[Collected data entries]
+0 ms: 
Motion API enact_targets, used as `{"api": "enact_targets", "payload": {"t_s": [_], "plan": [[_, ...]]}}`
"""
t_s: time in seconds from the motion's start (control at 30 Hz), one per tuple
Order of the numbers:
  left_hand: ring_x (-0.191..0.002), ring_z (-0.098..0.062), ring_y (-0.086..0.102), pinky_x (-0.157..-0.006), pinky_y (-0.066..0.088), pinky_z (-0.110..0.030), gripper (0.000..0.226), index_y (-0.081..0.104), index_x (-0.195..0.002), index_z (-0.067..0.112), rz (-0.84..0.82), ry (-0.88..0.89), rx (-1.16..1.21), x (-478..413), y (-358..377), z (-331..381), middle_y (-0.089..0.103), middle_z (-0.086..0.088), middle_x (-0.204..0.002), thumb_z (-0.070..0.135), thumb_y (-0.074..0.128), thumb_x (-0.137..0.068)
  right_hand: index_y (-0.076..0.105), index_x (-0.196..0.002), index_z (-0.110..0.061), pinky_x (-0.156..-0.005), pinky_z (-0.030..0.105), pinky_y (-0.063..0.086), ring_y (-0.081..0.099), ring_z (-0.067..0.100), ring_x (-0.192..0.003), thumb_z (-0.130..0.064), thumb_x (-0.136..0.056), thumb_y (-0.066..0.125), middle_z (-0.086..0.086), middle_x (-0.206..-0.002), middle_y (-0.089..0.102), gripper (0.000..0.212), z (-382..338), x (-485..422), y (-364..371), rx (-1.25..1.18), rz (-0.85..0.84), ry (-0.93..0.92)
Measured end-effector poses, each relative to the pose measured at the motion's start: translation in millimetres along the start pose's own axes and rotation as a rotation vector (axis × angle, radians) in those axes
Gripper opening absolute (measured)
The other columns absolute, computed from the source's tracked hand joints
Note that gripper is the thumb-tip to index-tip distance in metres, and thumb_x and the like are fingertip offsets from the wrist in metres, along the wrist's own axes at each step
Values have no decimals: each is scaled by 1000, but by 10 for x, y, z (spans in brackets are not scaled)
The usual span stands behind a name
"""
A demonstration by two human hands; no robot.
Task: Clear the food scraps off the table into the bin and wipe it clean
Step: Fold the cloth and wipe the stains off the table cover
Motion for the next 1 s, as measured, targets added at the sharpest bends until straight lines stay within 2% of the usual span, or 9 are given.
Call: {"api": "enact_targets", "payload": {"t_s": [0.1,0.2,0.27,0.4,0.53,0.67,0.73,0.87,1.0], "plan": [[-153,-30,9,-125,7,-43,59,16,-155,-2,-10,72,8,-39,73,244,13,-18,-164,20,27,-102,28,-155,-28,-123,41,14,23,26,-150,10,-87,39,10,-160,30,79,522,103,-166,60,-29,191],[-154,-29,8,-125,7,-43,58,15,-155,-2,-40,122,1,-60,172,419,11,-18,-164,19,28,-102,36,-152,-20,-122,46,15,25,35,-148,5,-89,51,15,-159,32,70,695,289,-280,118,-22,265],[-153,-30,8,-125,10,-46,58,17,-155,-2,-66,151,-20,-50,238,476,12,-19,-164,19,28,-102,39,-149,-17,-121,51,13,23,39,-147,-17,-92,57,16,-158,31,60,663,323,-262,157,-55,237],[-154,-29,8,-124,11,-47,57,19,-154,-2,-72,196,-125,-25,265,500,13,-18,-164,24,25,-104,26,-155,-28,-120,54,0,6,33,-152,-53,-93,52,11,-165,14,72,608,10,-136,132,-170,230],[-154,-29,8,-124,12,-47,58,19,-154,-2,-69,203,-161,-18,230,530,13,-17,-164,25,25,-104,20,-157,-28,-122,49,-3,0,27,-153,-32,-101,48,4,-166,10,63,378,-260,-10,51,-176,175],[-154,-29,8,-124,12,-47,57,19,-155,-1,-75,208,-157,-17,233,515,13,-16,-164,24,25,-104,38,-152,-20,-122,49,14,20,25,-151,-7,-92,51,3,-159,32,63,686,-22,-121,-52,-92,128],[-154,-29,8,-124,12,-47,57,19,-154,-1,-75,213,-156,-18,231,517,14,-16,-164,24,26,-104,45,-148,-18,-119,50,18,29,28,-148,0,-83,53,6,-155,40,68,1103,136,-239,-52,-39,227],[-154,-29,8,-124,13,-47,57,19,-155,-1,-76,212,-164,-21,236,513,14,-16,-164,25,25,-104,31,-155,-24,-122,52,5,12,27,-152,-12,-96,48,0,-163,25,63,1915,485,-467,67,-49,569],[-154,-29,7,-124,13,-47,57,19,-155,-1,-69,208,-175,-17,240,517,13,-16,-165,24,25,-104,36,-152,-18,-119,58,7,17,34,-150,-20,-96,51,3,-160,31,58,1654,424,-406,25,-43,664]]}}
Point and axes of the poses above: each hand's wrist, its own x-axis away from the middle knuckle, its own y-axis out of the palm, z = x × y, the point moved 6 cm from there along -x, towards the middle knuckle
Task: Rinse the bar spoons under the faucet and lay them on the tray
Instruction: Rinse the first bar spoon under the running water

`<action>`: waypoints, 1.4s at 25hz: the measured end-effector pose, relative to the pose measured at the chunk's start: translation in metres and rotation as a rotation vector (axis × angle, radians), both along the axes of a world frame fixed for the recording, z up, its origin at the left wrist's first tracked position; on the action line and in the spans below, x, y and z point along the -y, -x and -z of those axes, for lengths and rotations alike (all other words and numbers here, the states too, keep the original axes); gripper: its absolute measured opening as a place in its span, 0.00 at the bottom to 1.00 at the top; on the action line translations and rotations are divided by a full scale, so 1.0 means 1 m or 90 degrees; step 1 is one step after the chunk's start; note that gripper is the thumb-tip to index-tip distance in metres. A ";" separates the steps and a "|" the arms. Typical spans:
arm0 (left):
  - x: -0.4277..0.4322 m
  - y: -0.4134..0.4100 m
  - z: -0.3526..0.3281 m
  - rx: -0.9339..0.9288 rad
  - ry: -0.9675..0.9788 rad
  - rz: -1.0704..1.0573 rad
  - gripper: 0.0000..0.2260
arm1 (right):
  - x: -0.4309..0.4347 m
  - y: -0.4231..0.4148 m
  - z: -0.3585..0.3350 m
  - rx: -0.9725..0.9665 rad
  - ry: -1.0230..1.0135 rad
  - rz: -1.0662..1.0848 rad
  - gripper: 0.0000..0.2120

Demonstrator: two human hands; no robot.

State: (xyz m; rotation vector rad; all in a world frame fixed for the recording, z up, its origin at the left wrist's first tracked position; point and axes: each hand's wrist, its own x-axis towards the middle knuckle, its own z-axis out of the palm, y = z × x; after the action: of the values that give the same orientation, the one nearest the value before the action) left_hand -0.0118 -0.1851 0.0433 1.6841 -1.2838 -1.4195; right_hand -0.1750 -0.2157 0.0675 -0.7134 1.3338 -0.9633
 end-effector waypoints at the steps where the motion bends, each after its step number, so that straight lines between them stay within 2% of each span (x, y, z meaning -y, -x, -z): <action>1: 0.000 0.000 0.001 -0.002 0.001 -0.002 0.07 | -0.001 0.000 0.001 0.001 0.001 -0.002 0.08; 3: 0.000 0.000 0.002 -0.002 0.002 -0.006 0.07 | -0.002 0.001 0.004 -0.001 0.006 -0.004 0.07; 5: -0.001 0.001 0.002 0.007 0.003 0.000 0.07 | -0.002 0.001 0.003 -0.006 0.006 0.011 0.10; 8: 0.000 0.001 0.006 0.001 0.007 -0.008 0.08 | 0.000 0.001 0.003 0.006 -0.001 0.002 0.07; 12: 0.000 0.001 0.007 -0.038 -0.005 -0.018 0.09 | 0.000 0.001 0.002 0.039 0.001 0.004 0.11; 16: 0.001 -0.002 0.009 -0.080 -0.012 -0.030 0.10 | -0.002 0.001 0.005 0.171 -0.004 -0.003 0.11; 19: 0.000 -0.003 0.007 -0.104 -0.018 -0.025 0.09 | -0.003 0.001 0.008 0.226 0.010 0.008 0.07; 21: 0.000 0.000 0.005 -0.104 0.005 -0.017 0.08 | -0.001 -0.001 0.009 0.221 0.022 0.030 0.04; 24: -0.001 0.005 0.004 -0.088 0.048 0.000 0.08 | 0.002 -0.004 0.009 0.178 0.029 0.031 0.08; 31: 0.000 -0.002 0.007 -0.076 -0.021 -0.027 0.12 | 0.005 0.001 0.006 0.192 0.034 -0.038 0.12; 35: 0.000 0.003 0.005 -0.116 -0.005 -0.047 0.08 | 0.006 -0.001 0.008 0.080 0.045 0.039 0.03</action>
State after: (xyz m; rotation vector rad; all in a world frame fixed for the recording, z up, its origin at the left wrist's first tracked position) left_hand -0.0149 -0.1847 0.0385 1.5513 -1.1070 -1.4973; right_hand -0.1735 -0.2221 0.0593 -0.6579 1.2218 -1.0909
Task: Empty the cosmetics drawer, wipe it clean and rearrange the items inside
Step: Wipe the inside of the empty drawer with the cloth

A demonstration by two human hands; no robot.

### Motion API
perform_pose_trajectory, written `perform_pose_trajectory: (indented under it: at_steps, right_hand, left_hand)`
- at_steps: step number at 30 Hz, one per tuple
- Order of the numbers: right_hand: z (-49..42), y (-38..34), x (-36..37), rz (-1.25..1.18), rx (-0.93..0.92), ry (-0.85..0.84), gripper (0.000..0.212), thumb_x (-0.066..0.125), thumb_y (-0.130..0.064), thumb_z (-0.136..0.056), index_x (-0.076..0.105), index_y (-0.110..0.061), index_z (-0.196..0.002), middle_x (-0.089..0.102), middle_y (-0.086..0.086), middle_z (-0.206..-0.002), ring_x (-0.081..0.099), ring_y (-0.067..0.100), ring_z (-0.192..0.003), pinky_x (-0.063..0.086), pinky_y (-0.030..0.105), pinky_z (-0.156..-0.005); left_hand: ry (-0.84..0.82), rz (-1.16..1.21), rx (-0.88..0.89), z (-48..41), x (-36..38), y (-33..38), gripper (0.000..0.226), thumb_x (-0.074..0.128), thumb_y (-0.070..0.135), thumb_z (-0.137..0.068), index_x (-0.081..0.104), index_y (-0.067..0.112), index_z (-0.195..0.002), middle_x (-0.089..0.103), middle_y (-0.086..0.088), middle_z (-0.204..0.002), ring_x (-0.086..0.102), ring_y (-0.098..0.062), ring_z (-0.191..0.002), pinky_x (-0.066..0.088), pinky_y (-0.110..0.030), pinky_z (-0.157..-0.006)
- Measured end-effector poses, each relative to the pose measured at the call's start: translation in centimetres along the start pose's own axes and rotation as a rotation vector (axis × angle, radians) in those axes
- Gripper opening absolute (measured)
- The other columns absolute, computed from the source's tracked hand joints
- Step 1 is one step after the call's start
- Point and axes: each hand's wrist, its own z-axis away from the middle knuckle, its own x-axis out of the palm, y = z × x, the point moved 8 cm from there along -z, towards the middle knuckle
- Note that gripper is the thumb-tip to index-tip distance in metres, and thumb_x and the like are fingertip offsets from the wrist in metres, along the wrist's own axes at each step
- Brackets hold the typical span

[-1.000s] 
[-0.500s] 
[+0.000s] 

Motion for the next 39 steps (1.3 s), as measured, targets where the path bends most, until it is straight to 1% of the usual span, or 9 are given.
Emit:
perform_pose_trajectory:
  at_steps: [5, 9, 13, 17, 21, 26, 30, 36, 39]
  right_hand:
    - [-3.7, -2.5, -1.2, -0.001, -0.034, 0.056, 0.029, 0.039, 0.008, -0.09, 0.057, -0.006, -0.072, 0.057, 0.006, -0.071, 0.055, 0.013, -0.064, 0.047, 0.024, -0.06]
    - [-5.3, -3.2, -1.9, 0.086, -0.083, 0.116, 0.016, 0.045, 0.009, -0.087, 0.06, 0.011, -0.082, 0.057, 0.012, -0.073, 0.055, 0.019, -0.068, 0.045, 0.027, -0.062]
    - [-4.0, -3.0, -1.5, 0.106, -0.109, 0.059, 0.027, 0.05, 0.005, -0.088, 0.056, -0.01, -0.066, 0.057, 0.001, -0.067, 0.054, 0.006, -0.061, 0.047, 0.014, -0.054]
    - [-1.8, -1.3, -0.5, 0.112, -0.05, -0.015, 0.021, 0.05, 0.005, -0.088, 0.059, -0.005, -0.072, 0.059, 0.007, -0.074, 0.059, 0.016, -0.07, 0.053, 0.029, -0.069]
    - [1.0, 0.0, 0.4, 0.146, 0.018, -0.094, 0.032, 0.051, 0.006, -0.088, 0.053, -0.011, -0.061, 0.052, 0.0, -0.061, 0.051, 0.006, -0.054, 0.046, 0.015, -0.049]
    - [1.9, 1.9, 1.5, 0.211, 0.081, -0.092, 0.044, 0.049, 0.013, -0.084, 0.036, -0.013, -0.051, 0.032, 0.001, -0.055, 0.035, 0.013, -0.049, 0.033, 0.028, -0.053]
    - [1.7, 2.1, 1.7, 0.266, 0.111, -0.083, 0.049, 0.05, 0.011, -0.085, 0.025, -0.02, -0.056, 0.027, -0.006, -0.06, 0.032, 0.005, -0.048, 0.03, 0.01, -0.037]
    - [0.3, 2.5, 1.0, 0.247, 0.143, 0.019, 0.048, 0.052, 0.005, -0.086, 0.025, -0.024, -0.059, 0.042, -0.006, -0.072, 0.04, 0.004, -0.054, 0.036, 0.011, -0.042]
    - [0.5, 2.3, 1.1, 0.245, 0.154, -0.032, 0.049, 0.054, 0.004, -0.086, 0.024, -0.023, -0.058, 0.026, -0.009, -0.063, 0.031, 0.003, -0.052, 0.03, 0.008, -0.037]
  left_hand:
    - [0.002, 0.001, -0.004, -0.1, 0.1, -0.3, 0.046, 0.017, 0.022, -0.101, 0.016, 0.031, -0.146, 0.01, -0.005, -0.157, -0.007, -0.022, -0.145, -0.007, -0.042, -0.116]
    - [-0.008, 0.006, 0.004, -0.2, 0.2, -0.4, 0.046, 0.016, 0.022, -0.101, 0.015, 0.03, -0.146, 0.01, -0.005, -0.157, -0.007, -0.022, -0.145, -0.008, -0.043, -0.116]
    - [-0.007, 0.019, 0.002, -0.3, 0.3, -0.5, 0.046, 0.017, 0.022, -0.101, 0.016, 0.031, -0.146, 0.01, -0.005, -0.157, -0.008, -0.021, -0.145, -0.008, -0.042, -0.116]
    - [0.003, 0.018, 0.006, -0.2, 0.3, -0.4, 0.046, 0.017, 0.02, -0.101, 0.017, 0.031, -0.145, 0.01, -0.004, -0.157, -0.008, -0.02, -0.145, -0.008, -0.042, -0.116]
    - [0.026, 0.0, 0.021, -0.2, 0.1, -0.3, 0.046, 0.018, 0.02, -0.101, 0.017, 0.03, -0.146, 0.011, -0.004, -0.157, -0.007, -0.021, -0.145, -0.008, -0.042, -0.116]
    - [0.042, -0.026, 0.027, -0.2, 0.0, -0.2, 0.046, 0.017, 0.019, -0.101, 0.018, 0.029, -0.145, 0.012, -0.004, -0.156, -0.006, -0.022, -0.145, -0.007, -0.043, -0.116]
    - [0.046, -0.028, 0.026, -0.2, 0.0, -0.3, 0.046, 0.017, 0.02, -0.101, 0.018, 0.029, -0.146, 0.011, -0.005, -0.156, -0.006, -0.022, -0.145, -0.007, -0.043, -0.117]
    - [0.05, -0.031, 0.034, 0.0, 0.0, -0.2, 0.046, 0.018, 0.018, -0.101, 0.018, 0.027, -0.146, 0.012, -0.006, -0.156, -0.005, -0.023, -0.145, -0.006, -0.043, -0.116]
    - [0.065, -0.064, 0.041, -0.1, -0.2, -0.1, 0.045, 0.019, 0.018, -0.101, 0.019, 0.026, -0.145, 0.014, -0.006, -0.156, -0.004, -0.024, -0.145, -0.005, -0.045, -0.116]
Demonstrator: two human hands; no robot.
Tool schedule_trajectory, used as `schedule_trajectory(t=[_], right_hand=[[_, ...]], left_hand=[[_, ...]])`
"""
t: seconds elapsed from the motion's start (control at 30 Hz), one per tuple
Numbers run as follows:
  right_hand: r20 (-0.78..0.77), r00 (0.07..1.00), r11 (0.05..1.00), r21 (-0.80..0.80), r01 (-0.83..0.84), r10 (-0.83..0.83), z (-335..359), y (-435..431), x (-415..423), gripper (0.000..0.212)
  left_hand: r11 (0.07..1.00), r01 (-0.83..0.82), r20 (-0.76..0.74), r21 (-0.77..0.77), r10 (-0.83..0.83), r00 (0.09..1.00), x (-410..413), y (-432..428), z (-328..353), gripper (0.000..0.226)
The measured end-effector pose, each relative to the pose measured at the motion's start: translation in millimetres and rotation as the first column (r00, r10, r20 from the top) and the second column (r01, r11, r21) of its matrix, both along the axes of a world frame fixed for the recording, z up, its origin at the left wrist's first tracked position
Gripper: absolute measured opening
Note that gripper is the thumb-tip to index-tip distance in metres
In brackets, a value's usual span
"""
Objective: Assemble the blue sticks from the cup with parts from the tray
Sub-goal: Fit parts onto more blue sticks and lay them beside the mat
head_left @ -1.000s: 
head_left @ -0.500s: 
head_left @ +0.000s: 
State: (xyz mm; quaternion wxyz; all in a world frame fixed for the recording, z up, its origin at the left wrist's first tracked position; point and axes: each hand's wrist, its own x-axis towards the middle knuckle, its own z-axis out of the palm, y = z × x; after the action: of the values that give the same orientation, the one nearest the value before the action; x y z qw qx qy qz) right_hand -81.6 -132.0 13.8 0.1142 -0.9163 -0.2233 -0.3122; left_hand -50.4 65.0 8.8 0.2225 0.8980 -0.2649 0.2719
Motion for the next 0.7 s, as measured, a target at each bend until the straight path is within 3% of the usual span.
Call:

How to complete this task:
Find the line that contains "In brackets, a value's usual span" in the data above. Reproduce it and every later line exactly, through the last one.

Task result:
In brackets, a value's usual span
"""
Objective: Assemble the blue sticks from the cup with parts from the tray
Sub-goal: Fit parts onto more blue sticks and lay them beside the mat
head_left @ -1.000s: 
head_left @ -0.500s: 
head_left @ +0.000s: 
State: (xyz mm; quaternion wxyz; all in a world frame fixed for the recording, z up, its origin at the left wrist's first tracked position; point and axes: each hand's wrist, its own x-axis towards the middle knuckle, its own z-axis out of the palm, y = z × x; after the action: of the values that give the same orientation, the one nearest the value before the action; x y z qw qx qy qz) right_hand -81.6 -132.0 13.8 0.1142 -0.9163 -0.2233 -0.3122; left_hand -50.4 65.0 8.8 0.2225 0.8980 -0.2649 0.2719
Motion for the next 0.7 s, as measured, a target at each bend until the straight path is within 3% of the usual span.
Call:

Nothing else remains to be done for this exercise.